Pereira IR, Vilar-Pereira G, Marques V, da Silva AA, Caetano B, Moreira OC, Machado AV, Bruna-Romero O, Rodrigues MM, Gazzinelli RT, Lannes-Vieira J - PLoS Pathog. (2015)

Bottom Line: Therapeutic vaccination increased survival and reduced electrical abnormalities after the prime (analysis at 160 dpi) and the boost (analysis at 180 and 230 dpi).Post-therapy mice exhibited less heart injury and electrical abnormalities compared with pre-therapy mice. rAdVax therapeutic vaccination preserved specific IFNγ-mediated immunity but reduced the response to polyclonal stimuli (anti-CD3 plus anti-CD28), CD107a+ CD8+ T-cell frequency and plasma nitric oxide (NO) levels.Moreover, therapeutic rAdVax reshaped immunity in the heart tissue as reduced the number of perforin+ cells, preserved the number of IFNγ+ cells, increased the expression of IFNγ mRNA but reduced inducible NO synthase mRNA.

View Article: PubMed Central - PubMed

Affiliation: Laboratório de Biologia das Interações, Instituto Oswaldo Cruz/Fiocruz, Rio de Janeiro, Rio de Janeiro, Brazil.

ABSTRACT
Chagas disease (CD), caused by the protozoan Trypanosoma cruzi, is a prototypical neglected tropical disease.
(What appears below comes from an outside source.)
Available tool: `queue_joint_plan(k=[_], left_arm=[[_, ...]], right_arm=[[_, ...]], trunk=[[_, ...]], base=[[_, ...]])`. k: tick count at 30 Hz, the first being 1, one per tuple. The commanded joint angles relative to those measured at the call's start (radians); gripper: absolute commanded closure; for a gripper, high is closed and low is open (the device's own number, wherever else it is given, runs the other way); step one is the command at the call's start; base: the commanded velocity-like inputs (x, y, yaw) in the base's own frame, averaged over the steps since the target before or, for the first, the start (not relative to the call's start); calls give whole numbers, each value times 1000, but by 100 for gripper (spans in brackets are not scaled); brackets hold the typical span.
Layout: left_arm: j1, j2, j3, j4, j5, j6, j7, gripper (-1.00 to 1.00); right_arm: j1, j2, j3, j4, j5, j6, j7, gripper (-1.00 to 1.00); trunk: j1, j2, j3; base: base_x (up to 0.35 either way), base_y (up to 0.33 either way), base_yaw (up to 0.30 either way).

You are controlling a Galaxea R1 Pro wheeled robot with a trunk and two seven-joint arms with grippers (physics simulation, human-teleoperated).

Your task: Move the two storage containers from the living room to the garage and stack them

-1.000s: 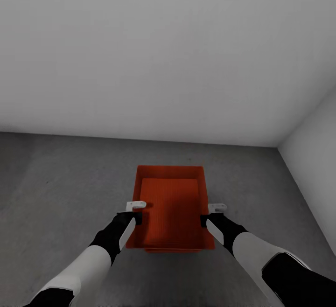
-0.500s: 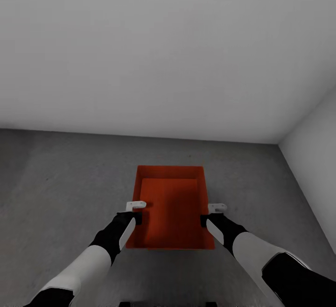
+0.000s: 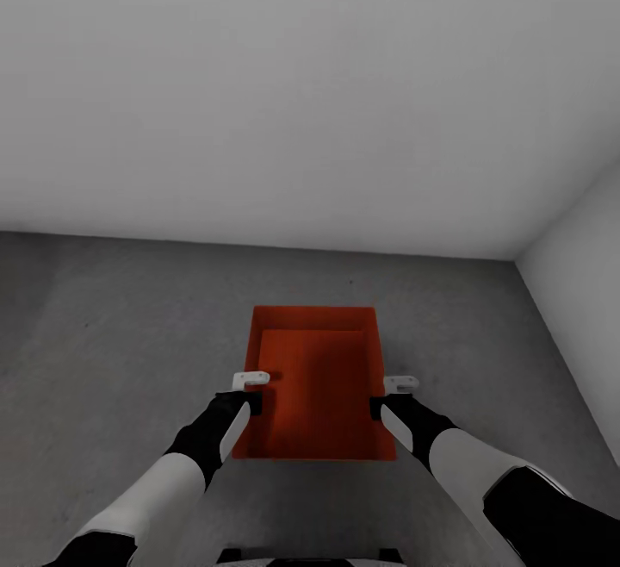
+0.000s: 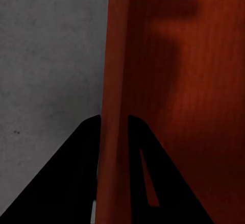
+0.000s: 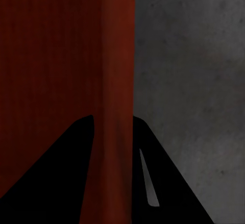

Specific immunity promotes acute phase survival. Nevertheless, one-third of CD patients develop chronic chagasic cardiomyopathy (CCC) associated with parasite persistence and immunological unbalance. Currently, the therapeutic management of patients only mitigates CCC symptoms. Therefore, a vaccine arises as an alternative to stimulate protective immunity and thereby prevent, delay progression and even reverse CCC. We examined this hypothesis by vaccinating mice with replication-defective human Type 5 recombinant adenoviruses (rAd) carrying sequences of amastigote surface protein-2 (rAdASP2) and trans-sialidase (rAdTS) T. cruzi antigens. For prophylactic vaccination, naïve C57BL/6 mice were immunized with rAdASP2+rAdTS (rAdVax) using a homologous prime/boost protocol before challenge with the Colombian strain. For therapeutic vaccination, rAdVax administration was initiated at 120 days post-infection (dpi), when mice were afflicted by CCC. Mice were analyzed for electrical abnormalities, immune response and cardiac parasitism and tissue damage. Prophylactic immunization with rAdVax induced antibodies and H-2Kb-restricted cytotoxic and interferon (IFN)γ-producing CD8+ T-cells, reduced acute heart parasitism and electrical abnormalities in the chronic phase. Therapeutic vaccination increased survival and reduced electrical abnormalities after the prime (analysis at 160 dpi) and the boost (analysis at 180 and 230 dpi). Post-therapy mice exhibited less heart injury and electrical abnormalities compared with pre-therapy mice. rAdVax therapeutic vaccination preserved specific IFNγ-mediated immunity but reduced the response to polyclonal stimuli (anti-CD3 plus anti-CD28), CD107a+ CD8+ T-cell frequency and plasma nitric oxide (NO) levels. Moreover, therapeutic rAdVax reshaped immunity in the heart tissue as reduced the number of perforin+ cells, preserved the number of IFNγ+ cells, increased the expression of IFNγ mRNA but reduced inducible NO synthase mRNA. Vaccine-based immunostimulation with rAd might offer a rational alternative for re-programming the immune response to preserve and, moreover, recover tissue injury in Chagas' heart disease.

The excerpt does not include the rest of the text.